Ce protocole décrit comment extraire la protéine 1 contenant le domaine de l’hydrolase fumarylacétoacétate (FAHD1) du rein et du foie de souris. Les méthodes énumérées peuvent être adaptées à d’autres protéines d’intérêt et modifiées pour d’autres tissus.

Abstract

La protéine 1 contenant le domaine de l’hydrolase fumarylacétoacétate (FAHD1) est le premier membre identifié de la superfamille FAH chez les eucaryotes, agissant comme oxaloacétate décarboxylase dans les mitochondries. Cet article présente une série de méthodes pour l’extraction et la purification de FAHD1 à partir de reins de porcs et de foies de souris. Les méthodes couvertes sont la chromatographie par échange ionique avec chromatographie liquide à protéines rapides (FPLC), la filtration sur gel préparatif et analytique avec FPLC et les approches protéomiques. Après l’extraction des protéines totales, la précipitation du sulfate d’ammonium et la chromatographie par échange ionique ont été explorées, et FAHD1 a été extrait via une stratégie séquentielle utilisant la chromatographie par échange ionique et par exclusion de taille. Cette approche représentative peut être adaptée à d’autres protéines d’intérêt (exprimées à des niveaux significatifs) et modifiée pour d’autres tissus. Les protéines purifiées des tissus peuvent favoriser le développement d’anticorps de haute qualité et/ou d’inhibiteurs pharmacologiques puissants et spécifiques.

Introduction

La protéine 1 eucaryote contenant le domaine FAH (FAHD1) agit sous forme d’oxaloacétate bifonctionnel (OAA), decarboxylase (ODx)1 et d’hydrolase acylpyruvate (ApH)2. Il est localisé dans les mitochondries2 et appartient à la vaste superfamille faH des enzymes 1,2,3,4,5,6. Bien que son activité ApH ne soit que d’une pertinence mineure, l’activité ODx de FAHD1 est impliquée dans la régulation du flux de cycle TCA 1,7,8,9. L’OAA est non seulement nécessaire pour la réaction centrale de la citrate synthase dans le cycle de l’acide tricarboxylique, mais agit également comme un inhibiteur compétitif de la succinate déshydrogénase dans le cadre du système de transport d’électrons et comme métabolite cataplérotique. La régulation négative de l’expression du gène FAHD1 dans les cellules endothéliales de la veine ombilicale humaine (HUVEC) a entraîné une réduction significative du taux de prolifération cellulaire10 et une inhibition significative du potentiel de la membrane mitochondriale, associée à un passage concomitant à la glycolyse. Le modèle de travail fait référence à la sénescence associée au dysfonctionnement mitochondrial (MiDAS)phénotype 8 de type MiDAS,11, où les niveaux d’OAA mitochondrial sont étroitement régulés par l’activité FAHD1 1,8,9.

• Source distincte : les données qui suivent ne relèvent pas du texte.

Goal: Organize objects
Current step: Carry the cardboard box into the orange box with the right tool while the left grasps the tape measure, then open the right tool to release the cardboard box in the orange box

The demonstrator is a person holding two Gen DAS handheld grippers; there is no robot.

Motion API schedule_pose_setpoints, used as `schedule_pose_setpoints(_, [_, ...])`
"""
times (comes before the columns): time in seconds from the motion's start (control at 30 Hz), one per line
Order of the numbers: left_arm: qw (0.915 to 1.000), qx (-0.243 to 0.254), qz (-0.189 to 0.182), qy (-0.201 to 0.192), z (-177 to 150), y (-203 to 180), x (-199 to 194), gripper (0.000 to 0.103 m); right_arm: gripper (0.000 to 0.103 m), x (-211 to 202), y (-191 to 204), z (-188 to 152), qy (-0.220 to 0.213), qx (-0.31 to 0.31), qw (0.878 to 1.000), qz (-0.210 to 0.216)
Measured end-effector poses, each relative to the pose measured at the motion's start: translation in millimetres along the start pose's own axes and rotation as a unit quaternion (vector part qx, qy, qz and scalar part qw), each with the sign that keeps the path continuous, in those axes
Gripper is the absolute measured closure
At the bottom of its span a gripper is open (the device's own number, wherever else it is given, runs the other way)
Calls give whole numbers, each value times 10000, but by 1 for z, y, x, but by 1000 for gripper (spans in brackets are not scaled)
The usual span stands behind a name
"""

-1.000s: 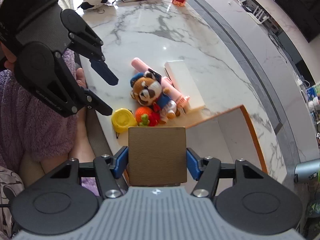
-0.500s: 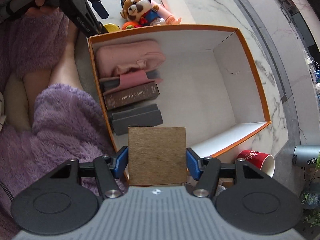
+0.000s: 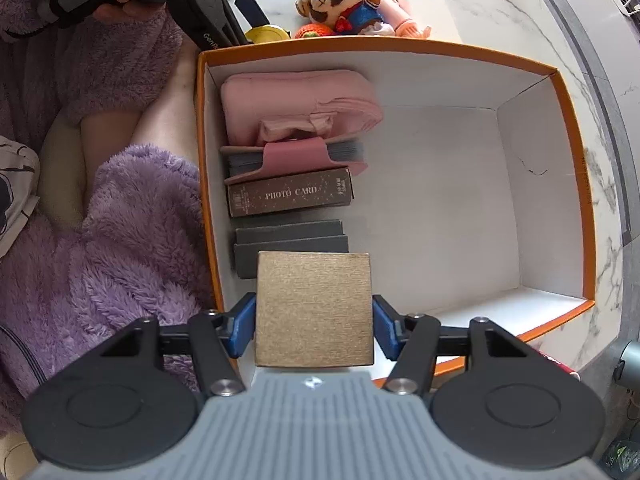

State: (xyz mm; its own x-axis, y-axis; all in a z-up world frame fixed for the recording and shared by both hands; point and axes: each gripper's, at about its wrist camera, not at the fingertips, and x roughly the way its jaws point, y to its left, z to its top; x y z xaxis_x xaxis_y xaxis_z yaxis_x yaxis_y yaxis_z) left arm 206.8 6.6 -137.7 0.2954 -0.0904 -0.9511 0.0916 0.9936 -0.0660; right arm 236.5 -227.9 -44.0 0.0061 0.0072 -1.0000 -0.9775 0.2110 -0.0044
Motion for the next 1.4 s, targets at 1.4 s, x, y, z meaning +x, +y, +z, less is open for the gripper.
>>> schedule_pose_setpoints(1.4, [9572,2110,-1502,-1295,33,-108,-108,43,41,17,-13,32,1388,-430,9839,1042])
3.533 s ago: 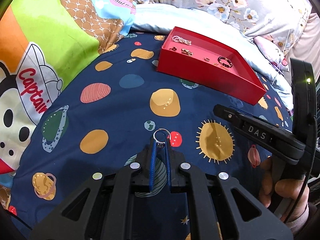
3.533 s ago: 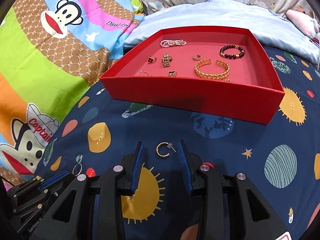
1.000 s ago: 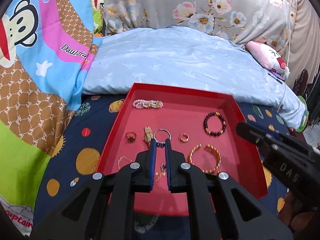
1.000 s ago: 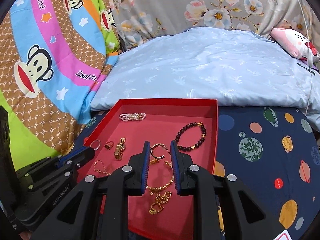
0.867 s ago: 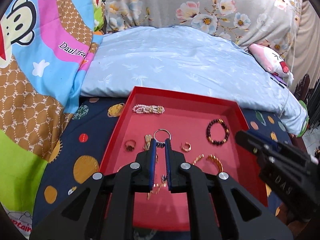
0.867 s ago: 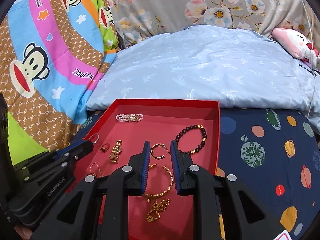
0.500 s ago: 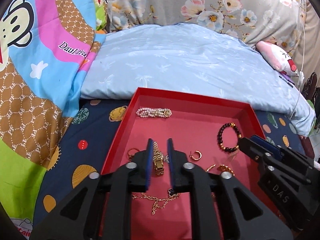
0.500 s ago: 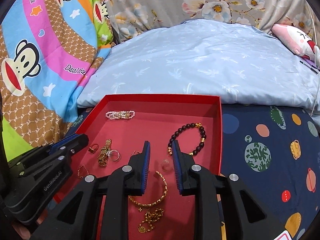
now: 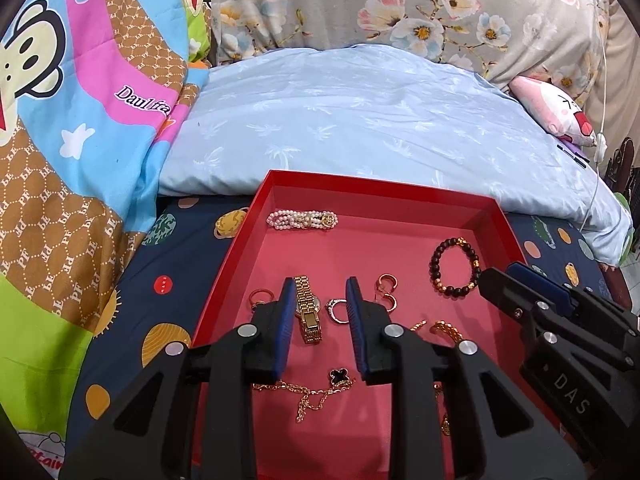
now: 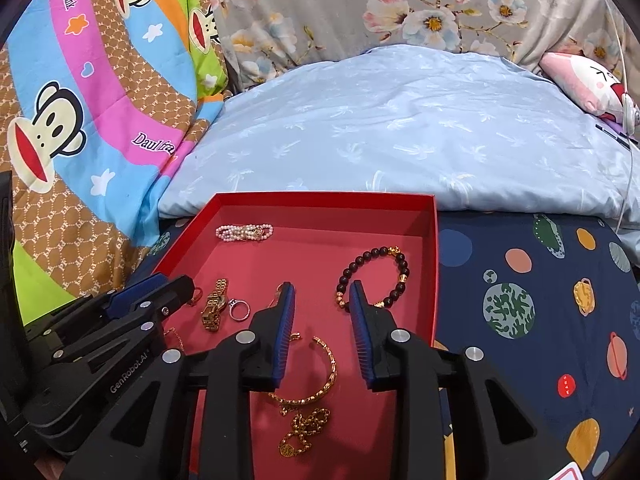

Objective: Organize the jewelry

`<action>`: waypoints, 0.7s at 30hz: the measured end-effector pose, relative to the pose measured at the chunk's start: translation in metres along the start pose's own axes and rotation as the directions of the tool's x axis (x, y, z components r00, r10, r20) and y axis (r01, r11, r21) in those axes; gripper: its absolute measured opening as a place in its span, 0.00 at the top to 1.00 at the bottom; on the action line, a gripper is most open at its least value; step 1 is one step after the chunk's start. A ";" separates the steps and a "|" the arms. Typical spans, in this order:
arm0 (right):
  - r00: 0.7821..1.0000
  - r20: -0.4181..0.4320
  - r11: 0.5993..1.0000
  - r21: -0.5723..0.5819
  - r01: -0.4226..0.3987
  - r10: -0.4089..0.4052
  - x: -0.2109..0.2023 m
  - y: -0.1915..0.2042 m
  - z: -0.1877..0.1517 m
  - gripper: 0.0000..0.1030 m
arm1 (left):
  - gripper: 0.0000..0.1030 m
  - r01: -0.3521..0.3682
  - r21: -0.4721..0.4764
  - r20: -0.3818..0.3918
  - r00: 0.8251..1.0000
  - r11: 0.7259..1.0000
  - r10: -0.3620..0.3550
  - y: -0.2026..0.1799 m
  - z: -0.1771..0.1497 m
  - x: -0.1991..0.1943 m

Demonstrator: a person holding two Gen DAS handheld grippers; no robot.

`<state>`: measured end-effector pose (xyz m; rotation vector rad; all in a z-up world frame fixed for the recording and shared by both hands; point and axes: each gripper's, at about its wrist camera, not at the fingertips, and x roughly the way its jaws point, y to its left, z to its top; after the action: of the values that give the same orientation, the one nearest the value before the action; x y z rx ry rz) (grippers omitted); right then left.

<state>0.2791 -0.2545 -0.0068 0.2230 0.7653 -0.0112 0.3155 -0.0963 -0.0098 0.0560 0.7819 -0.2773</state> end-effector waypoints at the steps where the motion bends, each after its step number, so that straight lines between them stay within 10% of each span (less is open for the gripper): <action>1: 1.000 0.003 1.000 0.000 0.000 0.000 -0.003 0.001 0.000 0.72 | 0.77 0.001 0.001 0.001 1.000 1.000 -0.001 0.000 0.000 -0.001; 21: 0.998 0.066 1.000 -0.008 0.007 -0.007 -0.080 0.025 -0.023 0.49 | 0.64 -0.027 -0.002 0.052 0.998 1.000 0.027 0.002 -0.016 -0.071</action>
<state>0.2078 -0.2308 0.0366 0.2114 0.7007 -0.0218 0.2572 -0.0758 0.0283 0.0584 0.7291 -0.2516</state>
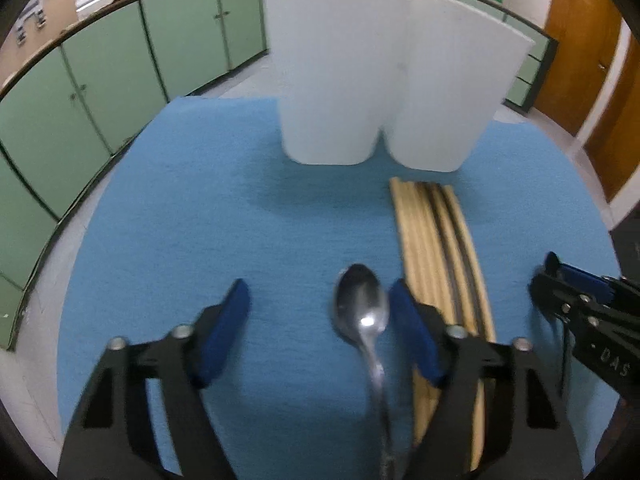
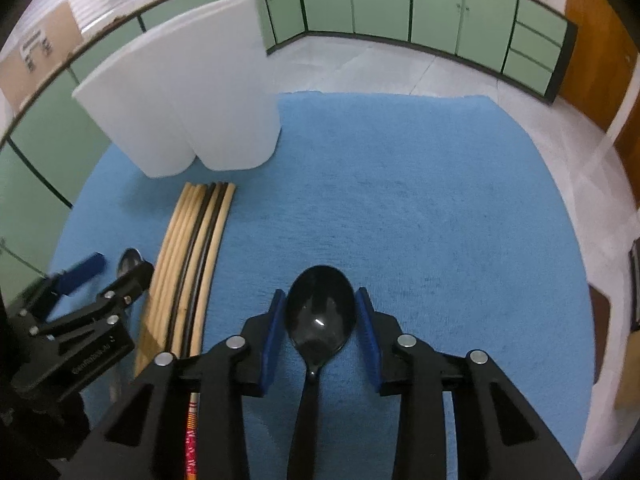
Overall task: Organize utensils
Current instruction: 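Grasp the black spoon with the right tool while the left tool grasps the silver spoon, then lift both spoons and carry them over the white utensil holder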
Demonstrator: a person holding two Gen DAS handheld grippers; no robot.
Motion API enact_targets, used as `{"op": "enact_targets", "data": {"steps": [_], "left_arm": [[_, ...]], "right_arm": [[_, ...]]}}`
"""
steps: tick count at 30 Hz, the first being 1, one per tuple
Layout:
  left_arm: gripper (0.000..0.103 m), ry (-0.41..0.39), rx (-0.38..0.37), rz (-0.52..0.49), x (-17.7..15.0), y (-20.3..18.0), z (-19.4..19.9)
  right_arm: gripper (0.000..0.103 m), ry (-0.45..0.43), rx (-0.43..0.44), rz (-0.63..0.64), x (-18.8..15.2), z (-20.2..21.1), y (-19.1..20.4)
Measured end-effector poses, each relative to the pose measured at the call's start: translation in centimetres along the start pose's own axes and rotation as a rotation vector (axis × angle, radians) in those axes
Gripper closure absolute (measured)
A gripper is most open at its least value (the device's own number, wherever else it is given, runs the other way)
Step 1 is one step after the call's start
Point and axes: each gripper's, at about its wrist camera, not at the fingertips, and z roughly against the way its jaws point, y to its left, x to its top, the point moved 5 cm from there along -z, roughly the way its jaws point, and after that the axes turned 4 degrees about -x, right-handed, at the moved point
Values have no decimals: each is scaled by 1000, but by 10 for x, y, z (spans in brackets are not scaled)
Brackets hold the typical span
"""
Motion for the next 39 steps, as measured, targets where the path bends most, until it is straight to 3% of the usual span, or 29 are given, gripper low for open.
{"op": "enact_targets", "data": {"steps": [4, 5, 8, 16, 26, 39], "left_arm": [[76, -18, -47, -8, -1, -1, 0], [77, -21, -62, -2, -1, -1, 0], [77, -41, -123, 13, -1, -1, 3], [77, -253, -197, -34, -9, -4, 45], [78, -413, -180, -63, -9, 6, 89], [78, -576, -208, -59, 9, 13, 137]], "right_arm": [[68, -44, 14, -22, -4, 9, -9], [68, -58, 15, -23, -5, 13, -10], [68, -109, 23, -16, -6, 25, -9], [68, -260, 32, 20, -2, 61, -8], [69, -378, 52, 50, 14, 87, 5], [69, -619, 140, 33, 54, 133, 8]]}}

La protéine recombinante est plus facile à obtenir par l’expression et la purification à partir de bactéries12 plutôt que de tissus. Cependant, une protéine exprimée dans les bactéries peut être biaisée par l’absence possible de modifications post-traductionnelles, ou peut simplement être problématique (c.-à-d. en raison de la perte de plasmides, des réponses au stress bactérien, des liaisons disulfures déformées / non formées, de l’absence ou d’une mauvaise sécrétion, de l’agrégation des protéines, du clivage protéolytique, etc.). Pour certaines applications, la protéine doit être obtenue à partir de lysat cellulaire ou de tissu, afin d’inclure de telles modifications et/ou d’exclure d’éventuels artefacts. Les protéines purifiées des tissus favorisent le développement d’anticorps de haute qualité et/ou d’inhibiteurs pharmacologiques puissants et spécifiques pour certaines enzymes, comme pour FAHD113.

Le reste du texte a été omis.